■ Your instructions:
Please filter the entries and return only the lines that include "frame".
___ Provided material ___
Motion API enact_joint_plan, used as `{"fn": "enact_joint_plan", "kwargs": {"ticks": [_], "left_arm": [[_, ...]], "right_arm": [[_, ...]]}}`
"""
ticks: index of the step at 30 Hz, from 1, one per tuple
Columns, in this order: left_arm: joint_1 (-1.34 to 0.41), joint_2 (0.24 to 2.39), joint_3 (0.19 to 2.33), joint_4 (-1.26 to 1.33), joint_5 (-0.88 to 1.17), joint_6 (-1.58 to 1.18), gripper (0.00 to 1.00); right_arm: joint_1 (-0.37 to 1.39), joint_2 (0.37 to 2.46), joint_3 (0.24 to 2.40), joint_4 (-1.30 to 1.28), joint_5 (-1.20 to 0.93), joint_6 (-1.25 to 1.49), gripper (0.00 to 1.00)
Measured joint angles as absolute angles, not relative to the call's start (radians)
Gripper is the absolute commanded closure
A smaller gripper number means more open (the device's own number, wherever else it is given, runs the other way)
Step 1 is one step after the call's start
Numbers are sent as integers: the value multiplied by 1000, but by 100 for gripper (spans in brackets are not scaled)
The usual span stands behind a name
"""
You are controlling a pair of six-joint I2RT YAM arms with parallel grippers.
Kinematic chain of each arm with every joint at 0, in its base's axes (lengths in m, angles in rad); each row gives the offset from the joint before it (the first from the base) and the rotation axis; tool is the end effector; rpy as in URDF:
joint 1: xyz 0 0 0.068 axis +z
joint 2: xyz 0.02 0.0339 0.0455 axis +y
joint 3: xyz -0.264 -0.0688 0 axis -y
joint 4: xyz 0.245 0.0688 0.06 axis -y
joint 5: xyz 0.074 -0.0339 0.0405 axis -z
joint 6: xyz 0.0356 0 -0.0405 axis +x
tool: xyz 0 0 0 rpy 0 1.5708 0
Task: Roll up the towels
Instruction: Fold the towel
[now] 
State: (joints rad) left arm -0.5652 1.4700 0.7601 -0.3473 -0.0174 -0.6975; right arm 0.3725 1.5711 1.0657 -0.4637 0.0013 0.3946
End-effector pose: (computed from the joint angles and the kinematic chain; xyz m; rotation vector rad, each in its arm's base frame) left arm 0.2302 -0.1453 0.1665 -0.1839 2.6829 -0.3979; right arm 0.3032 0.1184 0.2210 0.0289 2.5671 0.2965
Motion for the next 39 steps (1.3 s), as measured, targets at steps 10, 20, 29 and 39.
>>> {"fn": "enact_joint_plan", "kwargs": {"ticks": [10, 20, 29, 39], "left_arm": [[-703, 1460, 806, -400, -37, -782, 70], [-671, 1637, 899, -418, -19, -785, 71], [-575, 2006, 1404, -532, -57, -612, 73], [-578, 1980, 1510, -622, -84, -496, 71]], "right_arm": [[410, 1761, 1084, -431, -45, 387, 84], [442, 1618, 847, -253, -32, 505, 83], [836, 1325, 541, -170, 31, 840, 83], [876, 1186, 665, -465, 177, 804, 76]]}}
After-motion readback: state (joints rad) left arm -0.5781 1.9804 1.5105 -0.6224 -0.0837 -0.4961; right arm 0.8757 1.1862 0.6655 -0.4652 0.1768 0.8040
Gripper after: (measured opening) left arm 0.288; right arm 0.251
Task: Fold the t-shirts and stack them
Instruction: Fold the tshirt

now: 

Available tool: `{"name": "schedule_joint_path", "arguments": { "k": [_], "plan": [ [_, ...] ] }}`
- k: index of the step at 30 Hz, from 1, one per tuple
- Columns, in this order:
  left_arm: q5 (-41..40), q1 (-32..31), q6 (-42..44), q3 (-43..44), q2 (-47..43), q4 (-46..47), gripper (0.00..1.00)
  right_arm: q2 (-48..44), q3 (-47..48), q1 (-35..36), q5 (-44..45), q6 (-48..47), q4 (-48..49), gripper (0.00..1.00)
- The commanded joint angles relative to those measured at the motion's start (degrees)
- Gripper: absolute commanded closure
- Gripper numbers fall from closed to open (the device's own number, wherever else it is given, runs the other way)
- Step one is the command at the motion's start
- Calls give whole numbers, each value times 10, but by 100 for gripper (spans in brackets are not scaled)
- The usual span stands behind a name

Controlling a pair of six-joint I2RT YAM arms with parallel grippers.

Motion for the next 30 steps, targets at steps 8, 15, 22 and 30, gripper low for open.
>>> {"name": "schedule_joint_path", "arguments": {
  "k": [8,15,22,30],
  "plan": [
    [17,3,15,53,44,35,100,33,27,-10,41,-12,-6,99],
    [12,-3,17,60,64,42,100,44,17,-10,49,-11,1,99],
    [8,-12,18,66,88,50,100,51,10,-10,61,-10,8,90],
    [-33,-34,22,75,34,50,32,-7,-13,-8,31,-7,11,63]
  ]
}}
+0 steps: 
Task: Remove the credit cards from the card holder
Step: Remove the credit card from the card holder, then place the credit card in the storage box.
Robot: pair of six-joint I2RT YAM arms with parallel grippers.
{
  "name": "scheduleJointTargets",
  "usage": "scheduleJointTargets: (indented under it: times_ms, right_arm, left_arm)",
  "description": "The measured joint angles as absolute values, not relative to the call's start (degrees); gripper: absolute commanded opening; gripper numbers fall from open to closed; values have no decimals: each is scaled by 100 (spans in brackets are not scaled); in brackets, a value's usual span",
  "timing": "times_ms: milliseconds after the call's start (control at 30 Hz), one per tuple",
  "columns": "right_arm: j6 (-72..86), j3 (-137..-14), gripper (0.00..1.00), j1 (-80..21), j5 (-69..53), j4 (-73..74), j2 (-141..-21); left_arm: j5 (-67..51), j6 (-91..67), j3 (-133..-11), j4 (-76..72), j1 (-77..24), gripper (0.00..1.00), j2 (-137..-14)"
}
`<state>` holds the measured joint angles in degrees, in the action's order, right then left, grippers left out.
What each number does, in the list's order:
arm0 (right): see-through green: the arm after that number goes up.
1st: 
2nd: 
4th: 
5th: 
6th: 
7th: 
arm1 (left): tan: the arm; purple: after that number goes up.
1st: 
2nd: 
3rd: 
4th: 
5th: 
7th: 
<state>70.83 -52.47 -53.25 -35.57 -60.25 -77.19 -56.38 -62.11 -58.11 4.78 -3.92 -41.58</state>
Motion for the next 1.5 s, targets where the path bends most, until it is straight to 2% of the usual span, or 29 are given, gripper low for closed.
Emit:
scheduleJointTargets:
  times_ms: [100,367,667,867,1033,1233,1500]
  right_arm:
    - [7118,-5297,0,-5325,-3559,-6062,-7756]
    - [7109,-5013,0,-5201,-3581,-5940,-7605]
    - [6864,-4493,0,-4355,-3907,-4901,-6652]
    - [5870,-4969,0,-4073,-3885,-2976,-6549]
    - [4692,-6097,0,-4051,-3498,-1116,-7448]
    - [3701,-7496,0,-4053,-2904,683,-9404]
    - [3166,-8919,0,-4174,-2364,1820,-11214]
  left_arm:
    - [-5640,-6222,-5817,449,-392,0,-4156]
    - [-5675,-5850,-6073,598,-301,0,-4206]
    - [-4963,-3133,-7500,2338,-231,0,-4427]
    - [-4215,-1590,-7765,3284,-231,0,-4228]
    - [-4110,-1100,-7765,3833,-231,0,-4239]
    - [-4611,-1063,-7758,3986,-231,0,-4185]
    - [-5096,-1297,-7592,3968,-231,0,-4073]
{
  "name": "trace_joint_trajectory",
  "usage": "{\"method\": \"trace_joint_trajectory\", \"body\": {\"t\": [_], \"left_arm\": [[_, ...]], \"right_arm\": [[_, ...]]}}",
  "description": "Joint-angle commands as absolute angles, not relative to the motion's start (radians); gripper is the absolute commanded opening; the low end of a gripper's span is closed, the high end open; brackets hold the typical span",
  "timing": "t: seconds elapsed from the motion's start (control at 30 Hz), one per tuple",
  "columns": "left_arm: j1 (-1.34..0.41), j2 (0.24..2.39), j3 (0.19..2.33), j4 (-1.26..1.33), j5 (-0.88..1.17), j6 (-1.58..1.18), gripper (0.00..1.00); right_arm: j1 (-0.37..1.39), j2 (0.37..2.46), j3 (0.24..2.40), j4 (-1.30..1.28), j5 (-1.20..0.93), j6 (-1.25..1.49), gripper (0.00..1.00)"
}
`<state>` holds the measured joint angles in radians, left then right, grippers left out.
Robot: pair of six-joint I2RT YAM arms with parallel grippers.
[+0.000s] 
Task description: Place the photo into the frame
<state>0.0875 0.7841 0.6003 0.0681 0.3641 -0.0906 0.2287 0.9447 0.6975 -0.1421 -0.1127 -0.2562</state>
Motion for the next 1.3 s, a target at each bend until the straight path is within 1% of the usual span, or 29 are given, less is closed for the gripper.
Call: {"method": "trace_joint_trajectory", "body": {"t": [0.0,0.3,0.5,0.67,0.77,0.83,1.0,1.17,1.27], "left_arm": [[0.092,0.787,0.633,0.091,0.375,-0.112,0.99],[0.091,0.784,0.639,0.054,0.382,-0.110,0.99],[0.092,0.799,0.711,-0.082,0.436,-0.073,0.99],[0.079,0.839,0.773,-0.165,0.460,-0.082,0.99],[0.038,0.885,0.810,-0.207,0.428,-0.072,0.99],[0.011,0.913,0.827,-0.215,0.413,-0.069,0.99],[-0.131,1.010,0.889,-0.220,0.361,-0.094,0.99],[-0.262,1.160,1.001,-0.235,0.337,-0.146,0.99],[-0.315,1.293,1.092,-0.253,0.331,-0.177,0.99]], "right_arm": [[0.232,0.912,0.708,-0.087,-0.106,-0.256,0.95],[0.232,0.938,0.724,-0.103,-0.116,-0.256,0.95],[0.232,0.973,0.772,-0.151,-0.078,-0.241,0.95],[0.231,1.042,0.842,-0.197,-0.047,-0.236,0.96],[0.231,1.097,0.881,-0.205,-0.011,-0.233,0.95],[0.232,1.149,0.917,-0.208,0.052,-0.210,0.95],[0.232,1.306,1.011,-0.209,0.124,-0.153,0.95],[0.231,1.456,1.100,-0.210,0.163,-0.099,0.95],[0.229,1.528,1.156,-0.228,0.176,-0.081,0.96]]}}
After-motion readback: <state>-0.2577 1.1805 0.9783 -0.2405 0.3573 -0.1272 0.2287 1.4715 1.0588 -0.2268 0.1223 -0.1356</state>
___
■ Response area:
End-effector pose: (computed from the joint angles and the kinematic chain; xyz m; rotation vector rad, each in its arm's base frame) left arm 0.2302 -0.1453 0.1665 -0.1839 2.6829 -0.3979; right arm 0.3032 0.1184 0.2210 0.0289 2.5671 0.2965
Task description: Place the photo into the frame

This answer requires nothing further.